Lawmakers introduced a bill (S. 1172) earlier this year to fund fare-free transit more widely. Democrats’ social spending and tax package (H.R. 5376), which is awaiting action in the Senate, also includes funding that could be used for fare-free or reduced fare-service.

Several transit agencies in North Carolina suspended bus fares until June 2022, using Covid-19 relief funding provided by Congress. Charles Lattuca, head of GoTriangle in the state, said going fare-free helped keep drivers from having face-to-face contact with customers and removed the cost barrier to ridership.

Photo: Maddie Meyer/Getty Images
A Covid-19 poster inside the Massachusetts Bay Transportation Authority’s Park Street station on March 29, 2020, in Boston.

Tickets, New Tech Pitched

Promotions and new technology have also been tried as methods to woo riders.
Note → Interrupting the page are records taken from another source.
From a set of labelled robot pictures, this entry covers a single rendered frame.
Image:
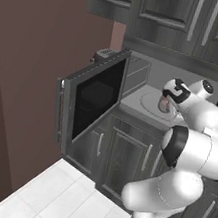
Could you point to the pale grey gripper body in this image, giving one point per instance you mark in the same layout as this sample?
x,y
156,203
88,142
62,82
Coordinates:
x,y
165,103

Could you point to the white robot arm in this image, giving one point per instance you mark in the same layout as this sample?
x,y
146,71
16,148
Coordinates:
x,y
188,152

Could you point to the dark grey microwave oven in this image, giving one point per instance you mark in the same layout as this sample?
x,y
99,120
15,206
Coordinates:
x,y
138,72

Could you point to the microwave door with black window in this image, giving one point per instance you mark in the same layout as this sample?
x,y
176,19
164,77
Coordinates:
x,y
95,102

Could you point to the round glass turntable plate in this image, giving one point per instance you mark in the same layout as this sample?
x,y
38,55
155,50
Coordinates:
x,y
149,103

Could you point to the dark grey rounded appliance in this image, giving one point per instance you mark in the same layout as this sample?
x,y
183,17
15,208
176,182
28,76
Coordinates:
x,y
105,54
Boston’s transit authority is capitalizing on higher gasoline prices to go after its biggest competitor: the car. Drivers stuck in traffic or filling up at the pump can see “Next time take the T” billboards and display-screen advertising. It even handed out Dunkin’ gift cards on one morning commute.

“There is a segment of former customers who are driving in their cars,” Poftak said. “What they’re finding is their commutes are getting longer and longer and we’re trying to communicate with those customers.”

California’s Bay Area Council launched a social media contest to promote transit agencies adding back routes and more frequent service. Riders who snap a picture riding transit enter for a chance to win tickets to local sporting events, including the San Francisco Giants, Golden State Warriors, and Oakland A’s.

“We were assuming a number of people had moved during the pandemic or were commuting to a new location, as many of the companies in the Bay Area have been more flexible about where folks work,” said Gwen Litvak, senior vice president of public policy for the Bay Area Council. “We were really trying to get at that behavior change moment.”

Some agencies are rolling out mobile pay, virtual seating previews, and apps. The Southeastern Pennsylvania Transportation Authority, which serves Philadelphia, launched a new online tool to provide customers with information about seat availability on vehicles as they plan their trips.

A survey from TransLoc Inc., a transportation software company that is a subsidiary of Ford Motor Co.‘s Ford Mobility, found that 74% of respondents want new apps or technology for transit. Riders find safety protocols and overcrowding to be increasingly important, TransLoc CEO Brett Wheatley said.

“They just have higher expectations now for public transit,” he said.